Le ras-le-bol s'intensifie chez les retraités de Papier Masson

Le niveau de patience des quelque 175 retraités de Papier Masson, dont le chèque de pension est amputé de 55 % depuis le 1er décembre 2012, a atteint son point culminant et ces derniers ont bien l'intention de le faire savoir publiquement au cours des prochains jours. Une série de manifestations est prévue la semaine prochaine devant l'usine White-Birch du secteur Masson-Angers.
« Ça va faire 21 mois et nous n'avons pas encore eu un cent. Tout le monde dort sur la switch, que ce soit la compagnie, le syndicat ou le juge Mongeon. On veut faire parler de nous et on veut savoir ce qui se passe. Les gars sont tannés », a dénoncé hier le président de l'Association d'information pour les retraités de Papier Masson, Gilles Jetté, en entrevue avec LeDroit.
Au moins une cinquantaine d'anciens travailleurs de l'usine de pâtes et papier occuperont les devants de l'établissement à compter de lundi matin dans le but de manifester leur mécontentement et leur impatience. Le député fédéral du Pontiac, le néo-démocrate Mathieu Ravignat, devrait accompagner les manifestants, au moins pour les premières heures du rassemblement. Un représentant du député provincial de Papineau sera également sur place. Les protestations pourraient s'étaler jusqu'à mercredi, a indiqué M. Jetté.

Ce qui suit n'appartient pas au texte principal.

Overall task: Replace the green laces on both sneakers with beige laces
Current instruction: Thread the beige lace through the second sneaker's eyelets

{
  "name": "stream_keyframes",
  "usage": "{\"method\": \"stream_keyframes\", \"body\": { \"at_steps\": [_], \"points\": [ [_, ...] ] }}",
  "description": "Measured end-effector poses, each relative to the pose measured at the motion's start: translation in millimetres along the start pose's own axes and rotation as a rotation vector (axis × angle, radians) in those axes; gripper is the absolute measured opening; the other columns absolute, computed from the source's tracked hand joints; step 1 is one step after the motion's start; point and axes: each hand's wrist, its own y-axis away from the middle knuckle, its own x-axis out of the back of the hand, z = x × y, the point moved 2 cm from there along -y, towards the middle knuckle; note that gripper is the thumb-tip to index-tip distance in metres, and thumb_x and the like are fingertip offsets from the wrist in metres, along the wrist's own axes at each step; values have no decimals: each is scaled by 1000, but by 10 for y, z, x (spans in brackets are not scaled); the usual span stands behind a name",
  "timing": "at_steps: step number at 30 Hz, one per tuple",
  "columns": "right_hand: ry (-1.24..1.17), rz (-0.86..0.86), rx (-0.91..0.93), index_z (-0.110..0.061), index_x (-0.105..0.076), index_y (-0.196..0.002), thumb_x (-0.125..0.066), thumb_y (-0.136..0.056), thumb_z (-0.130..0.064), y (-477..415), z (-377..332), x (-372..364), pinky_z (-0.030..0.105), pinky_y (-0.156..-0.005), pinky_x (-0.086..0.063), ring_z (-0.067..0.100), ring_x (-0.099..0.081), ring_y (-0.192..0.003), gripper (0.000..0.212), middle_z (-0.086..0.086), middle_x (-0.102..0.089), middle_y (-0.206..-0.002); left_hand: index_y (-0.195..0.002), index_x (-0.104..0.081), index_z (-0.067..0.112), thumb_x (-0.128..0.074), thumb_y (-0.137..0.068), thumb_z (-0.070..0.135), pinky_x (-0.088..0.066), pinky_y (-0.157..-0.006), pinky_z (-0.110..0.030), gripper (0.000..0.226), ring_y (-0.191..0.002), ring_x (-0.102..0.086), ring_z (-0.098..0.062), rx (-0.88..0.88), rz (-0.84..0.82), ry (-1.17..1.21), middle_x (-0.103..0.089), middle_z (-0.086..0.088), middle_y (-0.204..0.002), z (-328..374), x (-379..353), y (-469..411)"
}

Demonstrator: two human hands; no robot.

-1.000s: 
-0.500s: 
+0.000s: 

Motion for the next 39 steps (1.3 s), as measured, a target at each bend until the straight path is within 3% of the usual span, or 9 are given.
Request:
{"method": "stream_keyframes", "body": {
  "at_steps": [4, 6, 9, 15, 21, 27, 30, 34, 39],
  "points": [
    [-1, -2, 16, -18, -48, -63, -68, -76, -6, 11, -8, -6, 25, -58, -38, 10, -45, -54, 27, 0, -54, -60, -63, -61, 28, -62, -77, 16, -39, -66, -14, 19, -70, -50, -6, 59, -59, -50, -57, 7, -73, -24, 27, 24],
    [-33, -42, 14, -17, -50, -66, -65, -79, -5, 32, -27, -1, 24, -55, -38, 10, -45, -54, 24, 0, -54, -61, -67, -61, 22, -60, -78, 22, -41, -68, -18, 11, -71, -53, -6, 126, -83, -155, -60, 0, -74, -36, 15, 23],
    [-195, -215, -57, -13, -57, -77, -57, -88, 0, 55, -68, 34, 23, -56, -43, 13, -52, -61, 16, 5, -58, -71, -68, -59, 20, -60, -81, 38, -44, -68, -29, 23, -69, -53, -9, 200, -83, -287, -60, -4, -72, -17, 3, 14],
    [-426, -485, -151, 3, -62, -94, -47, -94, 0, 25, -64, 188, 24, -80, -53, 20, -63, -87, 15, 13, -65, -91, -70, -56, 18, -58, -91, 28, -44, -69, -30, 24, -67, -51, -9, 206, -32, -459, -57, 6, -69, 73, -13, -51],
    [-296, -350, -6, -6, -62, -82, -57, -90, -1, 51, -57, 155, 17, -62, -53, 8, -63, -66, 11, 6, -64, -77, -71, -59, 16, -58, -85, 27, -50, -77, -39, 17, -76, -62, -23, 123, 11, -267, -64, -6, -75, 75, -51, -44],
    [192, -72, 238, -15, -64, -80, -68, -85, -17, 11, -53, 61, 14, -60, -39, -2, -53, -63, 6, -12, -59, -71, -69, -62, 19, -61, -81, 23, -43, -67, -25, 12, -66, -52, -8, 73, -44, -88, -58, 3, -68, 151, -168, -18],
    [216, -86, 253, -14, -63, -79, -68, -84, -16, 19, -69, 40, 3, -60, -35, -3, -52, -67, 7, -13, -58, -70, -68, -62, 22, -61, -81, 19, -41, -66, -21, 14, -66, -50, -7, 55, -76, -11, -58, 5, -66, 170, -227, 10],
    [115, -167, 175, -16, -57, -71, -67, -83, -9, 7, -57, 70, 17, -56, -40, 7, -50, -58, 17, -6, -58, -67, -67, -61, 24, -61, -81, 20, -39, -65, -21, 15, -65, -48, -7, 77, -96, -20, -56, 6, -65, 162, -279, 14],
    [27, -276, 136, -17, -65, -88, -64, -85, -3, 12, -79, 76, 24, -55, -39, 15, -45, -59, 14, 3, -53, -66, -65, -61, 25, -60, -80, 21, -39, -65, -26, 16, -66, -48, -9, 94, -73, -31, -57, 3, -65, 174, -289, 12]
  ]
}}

Les retraités sont toujours en attente de recevoir leur dû. Alors qu'une entente de principe avait été conclue entre le consortium Black-Diamond-White-Birch et le syndicat Unifor, en début d'année, un nouveau rebondissement est venu retarder le remboursement des prestations de retraite. Les employés à la retraite doivent encore aujourd'hui prendre leur mal en patience.
Dans un arrêt rendu en janvier en lien avec le dossier de faillite de la société ontarienne de fabrication de silicium Timminco, le juge Robert Mongeon a établi un rang prioritaire des créanciers à être remboursés en matière de régimes de retraite différent de celui qui avait été décidé en avril 2012 pour le cas White Birch. Black Diamond-White Birch refuse de payer tant que le juge Mongeon ne se prononcera pas à savoir si le jugement de l'affaire Timminco s'applique à son cas. Le magistrat devait initialement rendre une réponse en mai.
« Nous sommes rendus en août et le juge n'a toujours pas donné son verdict. C'est de surprise en surprise ce qui se passe dans cette histoire-là. Il faut que quelqu'un se réveille. Il y a de la méchante volonté », peste M. Jetté, qui a fait parvenir une lettre à Black-Diamond-White-Birch, il y a quelques semaines, afin de les informer que des manifestations auraient lieu prochainement.
La compagnie lui a fait parvenir à lui ainsi qu'à ses confrères une mise en demeure dans laquelle on met en garde le groupe de ne pas nuire au bon fonctionnement des opérations de l'usine de Masson.
De son côté le syndicat Unifor préfère ne pas se mouiller sur la suite des choses. « Plus personne n'ose se prononcer sur la prochaine étape. Le juge devait rendre sa décision en mai et ensuite en juin et maintenant c'est plein de suppositions. C'est tellement rendu compliqué », a affirmé le président de la section locale d'Unifor pour Masson, Richard Lahaie.